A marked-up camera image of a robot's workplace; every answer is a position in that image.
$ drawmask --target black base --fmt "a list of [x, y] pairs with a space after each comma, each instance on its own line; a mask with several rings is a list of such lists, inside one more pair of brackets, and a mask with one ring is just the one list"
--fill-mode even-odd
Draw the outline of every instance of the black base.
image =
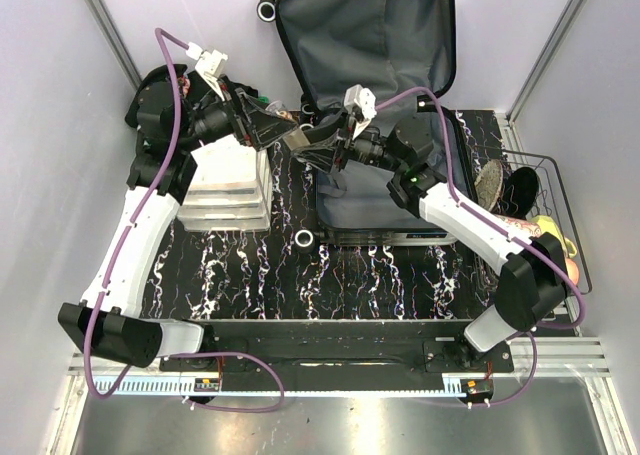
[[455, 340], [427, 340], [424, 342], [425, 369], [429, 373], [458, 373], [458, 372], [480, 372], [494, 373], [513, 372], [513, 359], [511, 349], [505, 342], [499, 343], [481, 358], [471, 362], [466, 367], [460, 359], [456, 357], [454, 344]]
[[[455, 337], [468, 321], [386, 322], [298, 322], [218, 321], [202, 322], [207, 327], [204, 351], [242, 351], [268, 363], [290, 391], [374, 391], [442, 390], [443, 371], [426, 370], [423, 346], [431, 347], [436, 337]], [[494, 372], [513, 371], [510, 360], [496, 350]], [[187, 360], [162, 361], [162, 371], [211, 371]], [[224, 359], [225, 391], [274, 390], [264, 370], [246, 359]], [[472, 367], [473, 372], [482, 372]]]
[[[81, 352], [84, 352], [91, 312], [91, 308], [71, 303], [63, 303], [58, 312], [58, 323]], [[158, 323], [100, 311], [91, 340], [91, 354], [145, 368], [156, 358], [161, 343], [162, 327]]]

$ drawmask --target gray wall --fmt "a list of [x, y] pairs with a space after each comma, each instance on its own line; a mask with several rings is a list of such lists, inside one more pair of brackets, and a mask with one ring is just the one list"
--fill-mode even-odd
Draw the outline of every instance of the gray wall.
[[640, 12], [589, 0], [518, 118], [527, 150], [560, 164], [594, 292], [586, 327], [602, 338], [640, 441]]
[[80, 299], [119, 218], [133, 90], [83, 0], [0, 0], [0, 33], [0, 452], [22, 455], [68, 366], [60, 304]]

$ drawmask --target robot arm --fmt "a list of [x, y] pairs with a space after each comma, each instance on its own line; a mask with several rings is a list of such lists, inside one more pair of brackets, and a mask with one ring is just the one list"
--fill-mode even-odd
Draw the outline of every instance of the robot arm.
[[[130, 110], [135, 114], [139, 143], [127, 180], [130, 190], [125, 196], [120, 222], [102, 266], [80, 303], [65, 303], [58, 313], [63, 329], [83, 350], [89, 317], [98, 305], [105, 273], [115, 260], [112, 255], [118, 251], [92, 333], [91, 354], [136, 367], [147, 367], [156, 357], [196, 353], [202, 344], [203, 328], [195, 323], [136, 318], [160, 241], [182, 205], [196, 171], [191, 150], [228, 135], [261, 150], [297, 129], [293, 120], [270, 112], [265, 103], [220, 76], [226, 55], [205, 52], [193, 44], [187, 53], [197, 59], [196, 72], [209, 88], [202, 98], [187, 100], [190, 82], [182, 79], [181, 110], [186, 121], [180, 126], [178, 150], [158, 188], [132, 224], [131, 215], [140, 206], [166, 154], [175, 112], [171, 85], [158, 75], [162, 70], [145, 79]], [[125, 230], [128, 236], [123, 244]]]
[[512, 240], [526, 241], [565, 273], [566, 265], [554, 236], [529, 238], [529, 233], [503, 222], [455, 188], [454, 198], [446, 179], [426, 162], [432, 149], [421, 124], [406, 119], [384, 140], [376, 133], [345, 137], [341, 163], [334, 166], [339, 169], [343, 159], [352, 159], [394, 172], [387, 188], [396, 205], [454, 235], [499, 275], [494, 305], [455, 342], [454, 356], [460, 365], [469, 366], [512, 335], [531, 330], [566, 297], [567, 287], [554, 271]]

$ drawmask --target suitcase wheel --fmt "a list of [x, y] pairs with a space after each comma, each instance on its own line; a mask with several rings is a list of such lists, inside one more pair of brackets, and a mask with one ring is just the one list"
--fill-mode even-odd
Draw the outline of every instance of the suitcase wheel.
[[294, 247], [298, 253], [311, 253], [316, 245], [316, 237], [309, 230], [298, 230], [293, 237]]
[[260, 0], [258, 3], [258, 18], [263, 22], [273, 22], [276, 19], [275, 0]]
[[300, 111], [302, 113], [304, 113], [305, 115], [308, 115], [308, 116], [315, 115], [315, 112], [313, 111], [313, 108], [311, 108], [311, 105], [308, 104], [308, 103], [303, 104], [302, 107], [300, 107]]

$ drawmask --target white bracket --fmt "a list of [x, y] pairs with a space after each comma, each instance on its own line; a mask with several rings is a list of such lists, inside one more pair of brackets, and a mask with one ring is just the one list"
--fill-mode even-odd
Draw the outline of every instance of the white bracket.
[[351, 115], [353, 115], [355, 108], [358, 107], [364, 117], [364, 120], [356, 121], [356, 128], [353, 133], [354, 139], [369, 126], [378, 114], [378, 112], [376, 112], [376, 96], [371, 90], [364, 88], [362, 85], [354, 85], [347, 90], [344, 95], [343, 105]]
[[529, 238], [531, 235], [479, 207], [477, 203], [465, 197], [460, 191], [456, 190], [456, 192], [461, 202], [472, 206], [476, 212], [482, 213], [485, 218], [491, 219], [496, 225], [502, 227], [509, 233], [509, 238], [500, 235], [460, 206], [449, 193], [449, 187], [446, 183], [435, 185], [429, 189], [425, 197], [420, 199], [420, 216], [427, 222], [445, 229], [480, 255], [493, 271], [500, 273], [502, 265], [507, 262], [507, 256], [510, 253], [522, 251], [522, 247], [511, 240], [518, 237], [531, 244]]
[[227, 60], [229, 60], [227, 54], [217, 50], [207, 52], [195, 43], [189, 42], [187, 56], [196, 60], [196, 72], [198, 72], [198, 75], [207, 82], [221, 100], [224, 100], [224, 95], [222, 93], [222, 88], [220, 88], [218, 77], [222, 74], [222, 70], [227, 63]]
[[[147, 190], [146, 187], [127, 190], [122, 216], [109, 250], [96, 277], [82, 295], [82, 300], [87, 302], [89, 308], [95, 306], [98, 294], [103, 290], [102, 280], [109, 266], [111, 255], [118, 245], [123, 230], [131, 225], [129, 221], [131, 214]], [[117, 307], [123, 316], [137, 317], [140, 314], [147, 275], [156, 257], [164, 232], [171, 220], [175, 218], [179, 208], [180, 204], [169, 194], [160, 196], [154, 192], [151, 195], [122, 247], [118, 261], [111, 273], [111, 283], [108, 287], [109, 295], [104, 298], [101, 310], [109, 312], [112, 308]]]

* * *

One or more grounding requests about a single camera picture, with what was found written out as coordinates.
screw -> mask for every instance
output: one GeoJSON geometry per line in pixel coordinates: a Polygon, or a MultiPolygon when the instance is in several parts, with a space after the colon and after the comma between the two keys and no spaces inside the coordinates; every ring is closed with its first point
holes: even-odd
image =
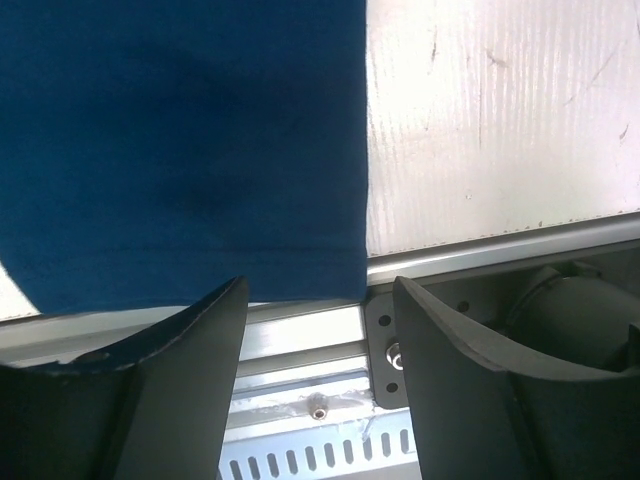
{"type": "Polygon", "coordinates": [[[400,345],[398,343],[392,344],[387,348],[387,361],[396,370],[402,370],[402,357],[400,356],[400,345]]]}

▸ PROBLEM DESCRIPTION
Among the entries, find each line that includes the string "black" and copy it.

▸ TASK RESPONSE
$ drawmask --target black base --fmt "a list of [x, y] pairs with a space after each comma, each instance on its own line; a mask with several rings is a list of such lists, inside one more pair of brackets, and a mask with one ring is just the one list"
Draw the outline of every instance of the black base.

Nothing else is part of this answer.